Let $f\colon\mathbb{R}\to\mathbb{R}$ be a continuous function such that $|f|$ is convex.
Define $F\colon\mathbb{R}^2\to\mathbb{R}$ as $F(x,y)=|f(x)|+|y-f(x)|$.
Prove that $F$ is convex.

AFAIK this is an old contest problem from NA.
I have searched the Putnam archive, but didn't see it there.
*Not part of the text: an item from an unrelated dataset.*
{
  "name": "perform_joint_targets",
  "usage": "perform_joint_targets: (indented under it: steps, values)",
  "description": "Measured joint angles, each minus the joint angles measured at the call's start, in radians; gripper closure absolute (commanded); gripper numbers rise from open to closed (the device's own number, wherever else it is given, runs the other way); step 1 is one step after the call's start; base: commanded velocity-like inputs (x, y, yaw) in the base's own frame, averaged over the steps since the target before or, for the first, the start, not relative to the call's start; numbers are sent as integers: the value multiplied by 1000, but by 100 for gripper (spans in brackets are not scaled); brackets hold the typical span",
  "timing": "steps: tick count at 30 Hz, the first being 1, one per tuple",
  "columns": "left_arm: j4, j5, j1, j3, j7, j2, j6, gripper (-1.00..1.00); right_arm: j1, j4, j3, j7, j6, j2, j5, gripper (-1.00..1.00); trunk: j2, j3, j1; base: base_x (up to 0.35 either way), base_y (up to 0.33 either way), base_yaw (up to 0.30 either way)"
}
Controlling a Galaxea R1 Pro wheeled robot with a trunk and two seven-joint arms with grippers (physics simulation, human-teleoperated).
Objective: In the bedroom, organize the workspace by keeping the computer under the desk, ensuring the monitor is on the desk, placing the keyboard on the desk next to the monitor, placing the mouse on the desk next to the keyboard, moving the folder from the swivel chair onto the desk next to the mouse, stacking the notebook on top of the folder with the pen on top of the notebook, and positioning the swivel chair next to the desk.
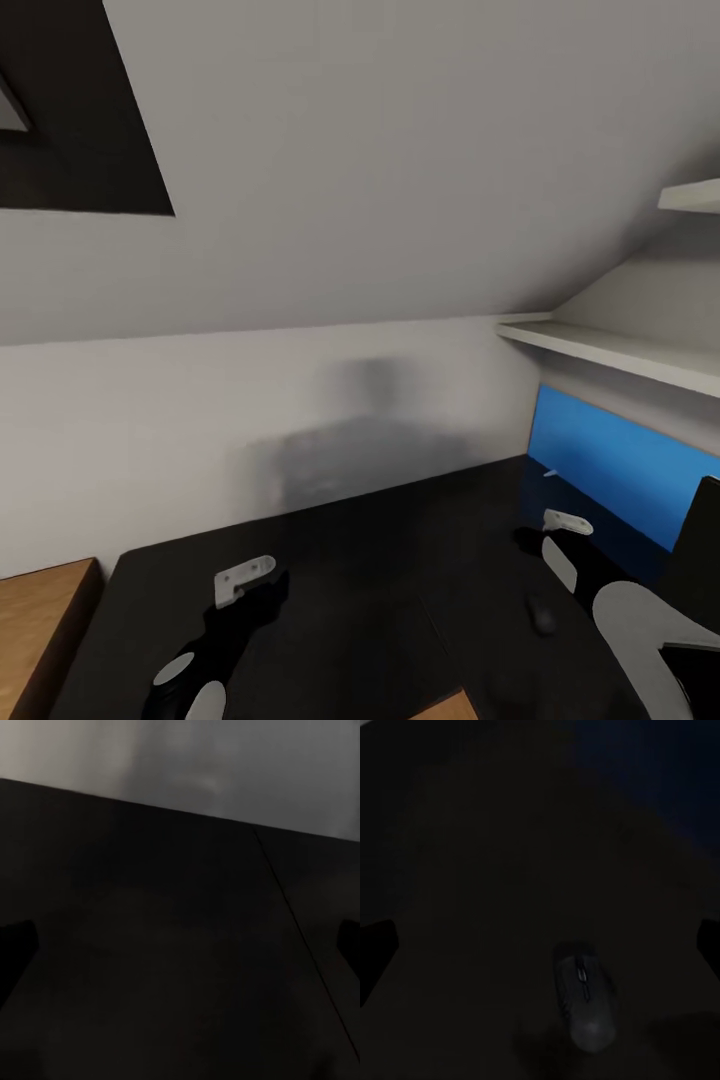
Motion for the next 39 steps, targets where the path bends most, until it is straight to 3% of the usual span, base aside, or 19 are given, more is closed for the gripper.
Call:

My only idea was the most straightforward attempt:
we need
$F(tx_1+(1-t)x_2,\: ty_1+(1-t)y_2)
\le
tF(x_1,y_1)+(1-t)F(x_2,y_2)$
for all $t\in[0,1]$, $x_1,x_2,y_1,y_2\in\mathbb{R}$, write this in terms of $f$ and use the fact that $|f|$ is convex, but the remaining inequality turned to be false, so this is not the way.

Answer 1

Since $|f(x)|$ is convex and continuous, we can prove the convexity of two other single-variable functions: $f_+(x) = \max\{0, f(x)\}$ and $f_-(x) = \max\{-f(x), 0\}$.

This follows from the definition of convexity by casework on the signs of $f(x_1), f(x_2)$, which I will only do for $f^+$:

• If they're both $\ge 0$, then everywhere between them, $f_+$ is either equal to $|f|$ (and we are done by convexity of $|f|$) or to $0$.
• If they're both $\le 0$, then $f^+(x_1) = f^+(x_2) = 0$; we are happy unless $f(x) > 0$ for some $x \in [x_1, x_2]$. This can't happen: by IVT, we find $a \in [x_1, x]$ and $b \in [x, x_2]$ where $f(a)=f(b)=0$, and then $|f(a)| < |f(x)| > |f(b)|$ violates convexity of $|f|$.
• If $f(x_1) > 0 > f(x_2)$, then $f(x) = 0$ for some $x \in [x_1,x_2]$. We apply the previous cases to $[x_1,x]$ and $[x, x_2]$, then notice that the line segments from $(x_1, f^+(x_1))$ to $(x, f^+(x))$ to $(x_2, f^+(x_2))$ lie below the line segment directly from $(x_1, f^+(x_1))$ to $(x_2, f^+(x_2))$.
• If $f(x_1) < 0 < f(x_2)$, the argument is the same as in the previous case.

Once we have that lemma, the rest is easy: \begin{align} F(x,y) &= \max\{f(x), -f(x)\} + \max\{f(x)-y, y-f(x)\} \\ &= \max\{f(x) + f(x)-y, f(x) + y-f(x), -f(x)+f(x)-y, -f(x)+y-f(x)\} \\ &= \max\{ \max\{2f(x)-y, -y\}, \max\{y, y-2f(x)\}\} \\ &= \max\{ 2f_+(x) - y, 2f_-(x) + y)\}. \end{align} This is the max of two convex functions, which is convex.